Tatiana Gerkens Incandescence éditions Bleu d’Encre (2022, 60 pages, 12 euros)

Tatiana a faim de vie et de mots.
Sa poésie procède de la tectonique des plaques : sous la douceur souvent convenue de la poésie elle écrit pour « faire trembler/ la chair secrète des mots ».
Le désir est évoqué de façon quasi permanente, avec vivacité car, dit-elle, « la vraie jouissance/…/exige l’abandon de toutes les impostures ».
Le risque et la béance font chez elle partie d’un vocabulaire courant tandis que s’opère, avec brio, un vif étalement de la genèse des corps où la démarche procède presque d’un combat à susciter le vertige jusqu’à « toucher enfin l’autre bord de soi ».
Les mots semblent ne plus avoir de limite à évoquer le corps éclaboussant l’encre.
Tatiana se veut victorieuse à la course à l’instant dans une sincérité bien au-delà des fantasmes traitant le corps avec avidité, malléant la chair comme Camille Claudel pétrissait la glaise en quête de communion avec autrui : « J’appelle le feu du rire/ pour encore/Nous désirer ».
L’autre, qui semble quelque part ailleurs, est rappelé à la fusion suscitée : « Je veux/ à la merci de ta bouche morte/ Déchainer ton retour ».

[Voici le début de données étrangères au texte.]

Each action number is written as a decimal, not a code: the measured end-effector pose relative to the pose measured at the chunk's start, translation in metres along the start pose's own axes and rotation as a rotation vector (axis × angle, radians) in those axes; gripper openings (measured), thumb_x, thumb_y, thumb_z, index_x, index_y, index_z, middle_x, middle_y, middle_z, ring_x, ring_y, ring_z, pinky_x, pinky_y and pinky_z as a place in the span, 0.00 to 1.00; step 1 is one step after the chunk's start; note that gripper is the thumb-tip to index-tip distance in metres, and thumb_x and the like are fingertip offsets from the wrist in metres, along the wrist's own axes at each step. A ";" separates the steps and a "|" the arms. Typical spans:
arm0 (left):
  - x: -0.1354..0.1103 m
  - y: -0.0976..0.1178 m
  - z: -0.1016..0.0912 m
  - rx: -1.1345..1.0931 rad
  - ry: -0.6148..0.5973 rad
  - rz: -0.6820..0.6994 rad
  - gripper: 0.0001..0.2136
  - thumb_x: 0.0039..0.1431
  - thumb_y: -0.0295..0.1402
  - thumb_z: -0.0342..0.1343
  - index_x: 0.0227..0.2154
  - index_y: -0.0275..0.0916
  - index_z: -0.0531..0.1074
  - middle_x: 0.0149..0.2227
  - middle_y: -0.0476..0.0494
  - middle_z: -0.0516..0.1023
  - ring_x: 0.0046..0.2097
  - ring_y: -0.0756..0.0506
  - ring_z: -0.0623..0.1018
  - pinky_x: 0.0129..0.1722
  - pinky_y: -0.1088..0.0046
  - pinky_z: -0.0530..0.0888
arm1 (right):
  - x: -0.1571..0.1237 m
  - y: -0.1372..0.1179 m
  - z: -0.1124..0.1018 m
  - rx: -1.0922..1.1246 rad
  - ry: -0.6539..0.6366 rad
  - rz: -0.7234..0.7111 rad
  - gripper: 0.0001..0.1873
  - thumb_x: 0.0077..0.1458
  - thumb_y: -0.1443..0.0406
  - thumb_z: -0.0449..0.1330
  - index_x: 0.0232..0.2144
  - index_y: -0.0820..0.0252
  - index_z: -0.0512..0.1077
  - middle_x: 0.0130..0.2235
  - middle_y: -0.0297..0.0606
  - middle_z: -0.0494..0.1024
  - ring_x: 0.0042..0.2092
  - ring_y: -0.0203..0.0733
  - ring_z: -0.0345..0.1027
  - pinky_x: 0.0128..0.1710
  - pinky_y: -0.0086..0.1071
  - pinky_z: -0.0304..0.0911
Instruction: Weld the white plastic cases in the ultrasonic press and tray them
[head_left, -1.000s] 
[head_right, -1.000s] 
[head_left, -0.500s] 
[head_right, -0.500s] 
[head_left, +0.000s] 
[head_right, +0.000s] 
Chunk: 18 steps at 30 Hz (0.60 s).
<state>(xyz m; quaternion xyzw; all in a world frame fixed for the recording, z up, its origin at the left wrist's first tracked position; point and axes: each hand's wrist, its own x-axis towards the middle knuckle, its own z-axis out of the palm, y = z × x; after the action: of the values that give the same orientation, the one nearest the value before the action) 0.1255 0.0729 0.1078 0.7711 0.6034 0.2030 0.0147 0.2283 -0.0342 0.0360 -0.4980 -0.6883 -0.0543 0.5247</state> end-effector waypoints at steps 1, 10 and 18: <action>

Sans doute s’agit-il là d’un rappel à une sorte d’absolu à sublimer l’extase quand mots, sexe et sang se confondent.
L’appel à la pérennité, chère aux poètes, n’est pas non plus en reste. Evoquant un au-delà d’ossements, on devine chez l’auteure que le souffle subsiste élargissant alors l’idée poétique aux marées et aux météores.
La force du feu intérieur exprimé s’accomplirait-elle alors avec l’insistance d’un nom suggéré tel un écho cosmologique ? : « Je prononce ton nom/ Tu oublies déjà le mien ».
Ce premier recueil publié est, de fait, écrit « comme on caresse une proie avec une faim sauvage » quand quelque chose des traces d’une louve passe ainsi d’une page à l’autre.
La couverture illustrée de Stéphane Lejeune révèle avec habileté l’ouverture au texte et aux corps.